One of the most frequently overlooked topics in the investment world is fees.
Keeping fees low is one of the easiest ways investors can improve their returns over the long run, though it is not as entirely straightforward as finding a brokerage with no commissions.
It is easy enough to find a fund or broker that offers low or no fees, but is another thing to make sure one does not trade too much and erode this advantage through unnecessary speculation.
That being said, I want to concentrate on the benefits of adopting a low-fee approach to investing.
Focus on the fees
John Bogle, the founder of Vanguard, believed the only way investors should approach the stock market is with a long-term horizon, focusing on investing for the long run and keeping fees as low as possible. We can see that today in the Vanguard business model.
However, investors do not have to use Vanguard to keep fees as low as possible. They can use any financial services company as long as they keep this principle front and center in their minds.
Bogle observed that fees are one of the easiest ways to lose money in the market, but also one of the easiest losses to avoid. He made the following observation in his book, "The Clash of the Cultures: Investment vs. Speculation":
“The resemblance of the stock market to the casino is hardly far-fetched. Both beating the stock market and gambling in the casino are zero-sum games - but only before the costs of playing the game are deducted. After the heavy costs of financial intermediation are deducted, beating the stock market is inevitably a losers game for investors as a group.

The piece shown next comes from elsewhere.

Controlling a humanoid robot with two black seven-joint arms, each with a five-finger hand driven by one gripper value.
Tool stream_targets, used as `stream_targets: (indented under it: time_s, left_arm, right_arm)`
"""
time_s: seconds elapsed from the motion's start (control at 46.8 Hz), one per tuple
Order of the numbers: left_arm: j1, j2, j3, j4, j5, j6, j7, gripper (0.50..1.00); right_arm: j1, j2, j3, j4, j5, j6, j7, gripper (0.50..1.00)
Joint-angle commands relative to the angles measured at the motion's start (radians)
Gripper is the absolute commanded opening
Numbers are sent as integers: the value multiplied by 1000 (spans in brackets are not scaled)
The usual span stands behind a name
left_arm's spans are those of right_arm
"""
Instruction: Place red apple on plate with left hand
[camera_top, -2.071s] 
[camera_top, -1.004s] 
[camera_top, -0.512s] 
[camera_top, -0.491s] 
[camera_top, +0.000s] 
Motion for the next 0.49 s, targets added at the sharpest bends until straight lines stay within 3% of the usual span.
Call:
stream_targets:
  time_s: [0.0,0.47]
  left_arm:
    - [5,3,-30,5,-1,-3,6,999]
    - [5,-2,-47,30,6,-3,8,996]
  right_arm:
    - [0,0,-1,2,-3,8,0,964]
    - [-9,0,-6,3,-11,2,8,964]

In the same way, after the croupiers’ wide rakes descend, beating the casino is inevitably a loser’s game for gamblers as a group.”

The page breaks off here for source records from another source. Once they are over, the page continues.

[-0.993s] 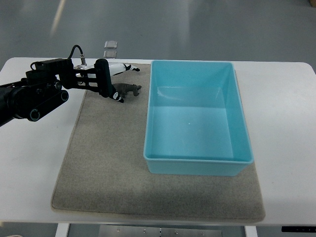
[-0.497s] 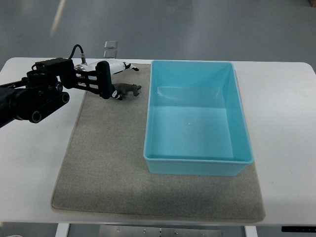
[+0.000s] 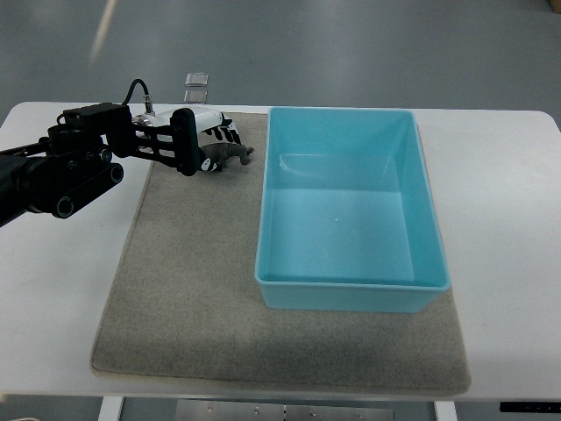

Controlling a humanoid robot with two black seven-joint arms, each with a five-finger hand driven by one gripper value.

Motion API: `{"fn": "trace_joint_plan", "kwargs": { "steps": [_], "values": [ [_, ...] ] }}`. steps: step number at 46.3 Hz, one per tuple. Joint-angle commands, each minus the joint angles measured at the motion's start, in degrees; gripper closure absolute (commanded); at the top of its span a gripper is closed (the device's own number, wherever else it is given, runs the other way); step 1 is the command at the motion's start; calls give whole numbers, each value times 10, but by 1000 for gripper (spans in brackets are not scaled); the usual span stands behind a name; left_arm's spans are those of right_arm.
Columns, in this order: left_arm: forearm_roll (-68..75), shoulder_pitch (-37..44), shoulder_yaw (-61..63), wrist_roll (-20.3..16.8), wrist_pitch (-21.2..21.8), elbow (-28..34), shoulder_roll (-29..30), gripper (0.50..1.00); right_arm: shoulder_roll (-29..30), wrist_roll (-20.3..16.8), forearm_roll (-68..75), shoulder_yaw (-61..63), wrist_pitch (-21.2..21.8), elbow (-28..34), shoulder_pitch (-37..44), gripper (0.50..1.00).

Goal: Place brown hippo in blue box with left hand
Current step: 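Close the left hand's fingers around the brown hippo, then lift the hippo with the left hand and carry it over the blue box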

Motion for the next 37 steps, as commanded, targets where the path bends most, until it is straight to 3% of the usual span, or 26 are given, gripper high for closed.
{"fn": "trace_joint_plan", "kwargs": {
  "steps": [1,6,37],
  "values": [
    [1,0,0,0,0,0,0,936,0,0,0,0,0,0,0,564],
    [1,0,0,0,0,0,0,967,0,0,0,0,0,0,0,564],
    [-9,-35,-10,1,6,-4,2,952,0,0,0,0,0,0,0,564]
  ]
}}
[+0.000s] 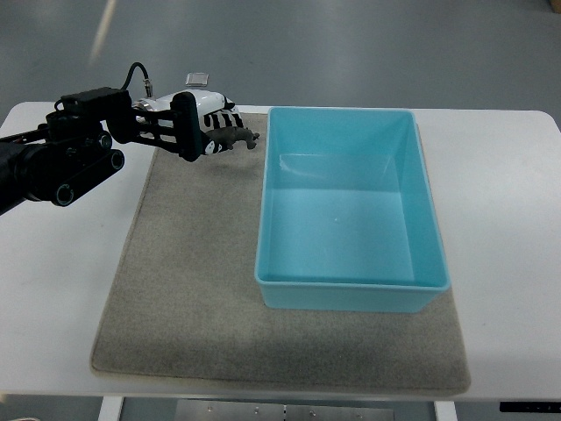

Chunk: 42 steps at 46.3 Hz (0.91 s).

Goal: Place brown hippo in blue box with left hand
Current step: 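Lift the hippo with the left hand and carry it over the blue box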

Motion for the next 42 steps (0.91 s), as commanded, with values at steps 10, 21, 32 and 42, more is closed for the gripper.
{"fn": "trace_joint_plan", "kwargs": {
  "steps": [10,21,32,42],
  "values": [
    [-4,-37,-9,0,1,-5,-1,949,0,0,0,0,0,0,0,564],
    [-4,-45,-20,0,1,-25,-2,943,0,0,0,0,0,0,0,564],
    [-4,-50,-42,1,3,-59,-1,934,0,0,0,0,0,0,0,564],
    [-3,-61,-42,1,3,-71,7,924,0,0,0,0,0,0,0,564]
  ]
}}
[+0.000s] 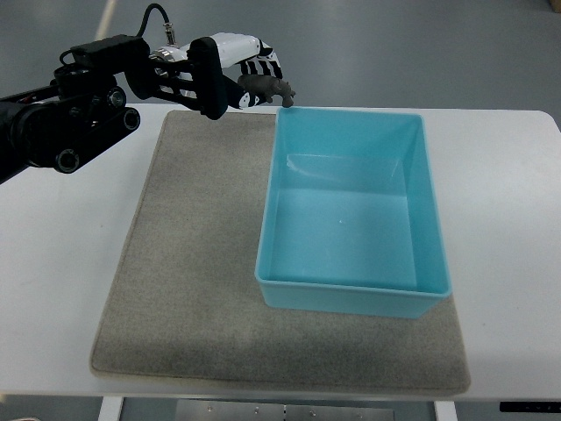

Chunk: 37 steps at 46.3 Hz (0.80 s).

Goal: Place brown hippo in blue box with left hand
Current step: 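Lift the hippo with the left hand and carry it over the blue box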

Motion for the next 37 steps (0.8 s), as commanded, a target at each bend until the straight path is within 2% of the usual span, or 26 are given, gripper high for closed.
{"fn": "trace_joint_plan", "kwargs": {
  "steps": [1,7,28,37],
  "values": [
    [-1,-2,0,-1,0,0,4,924,0,0,0,0,0,0,0,564],
    [-1,-5,-12,-1,0,-5,6,922,0,0,0,0,0,0,0,564],
    [-8,2,-22,-1,-4,-121,5,911,0,0,0,0,0,0,0,564],
    [-11,10,-21,-2,-8,-149,-1,907,0,0,0,0,0,0,0,564]
  ]
}}
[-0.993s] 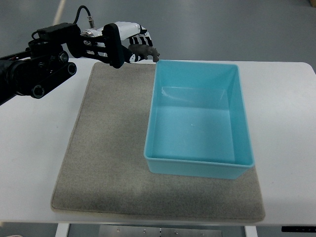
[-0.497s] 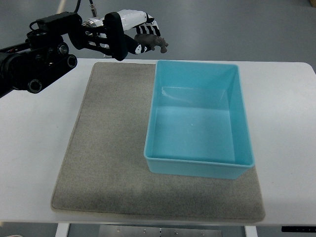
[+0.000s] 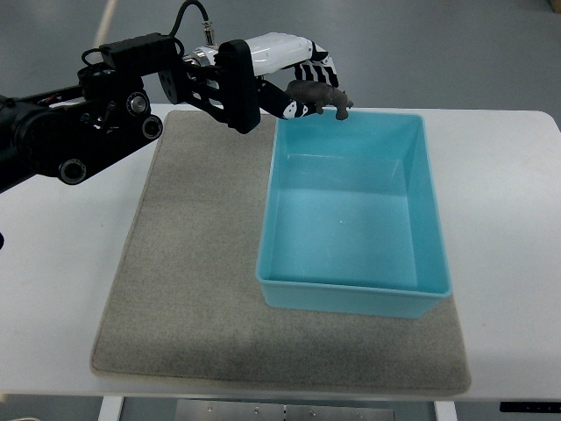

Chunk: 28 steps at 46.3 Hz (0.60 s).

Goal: Place brown hippo in blue box with left hand
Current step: 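Lift the hippo with the left hand and carry it over the blue box, then open the left hand to drop the hippo into the box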

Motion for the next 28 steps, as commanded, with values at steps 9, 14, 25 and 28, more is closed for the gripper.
{"fn": "trace_joint_plan", "kwargs": {
  "steps": [9,14,25,28],
  "values": [
    [-2,25,3,-2,-4,-27,-16,892,0,0,0,0,0,0,0,564],
    [-4,33,5,-2,-5,-28,-25,881,0,0,0,0,0,0,0,564],
    [-5,53,5,-2,-9,-28,-37,821,0,0,0,0,0,0,0,564],
    [-5,57,5,-2,-9,-28,-39,763,0,0,0,0,0,0,0,564]
  ]
}}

This is a fascinating point, which I think investors often overlook.
There will always be a cost to investing. Even if a brokerage does not charge commissions, there will be a cost somewhere, either an account management fee or the additional charge paid to market makers through a higher bid-offer spread. These fees and charges are not always a disaster, as long as they are recognized.
As long as investors understand and recognize the impact fees are having on returns, they can minimize them.
Overtrading can lead to excessive fees
I will admit this is something I have fallen foul of in the past. When I was trading more actively, I was matching or even slightly outperforming in the market, including fees and other charges.
While this was not necessarily a terrible outcome, it did not include the cost of me finding and researching ideas.
In many respects, this is another fee that is not necessarily always disclosed.
If I were to assume that my time and effort are equivalent to a management fee of around 1% to 1.5% per annum, I would have substantially underperformed the market.
As Bogle explained in his book, there will always be charges investors need to consider. Understanding how these charges, both monetary and non-monetary, impact wealth creation in the long term is a necessity for investors.
Some investors may even discover they have been overpaying for a service that is much cheaper elsewhere.
Controlling costs is really the only thing investors have a lot of control over.
They will never have any control over the direction of the market, economy or political environment. All investors can do is try and increase their wealth at the fastest possible rate. One of the easiest ways to improve returns is to reduce the amount of money flowing out the door on unnecessary fees and charges.
I am not saying investors should sell everything and buy a low-cost index fund. However, I do believe that investors should be aware of the costs of investing and their impact on returns in the long run.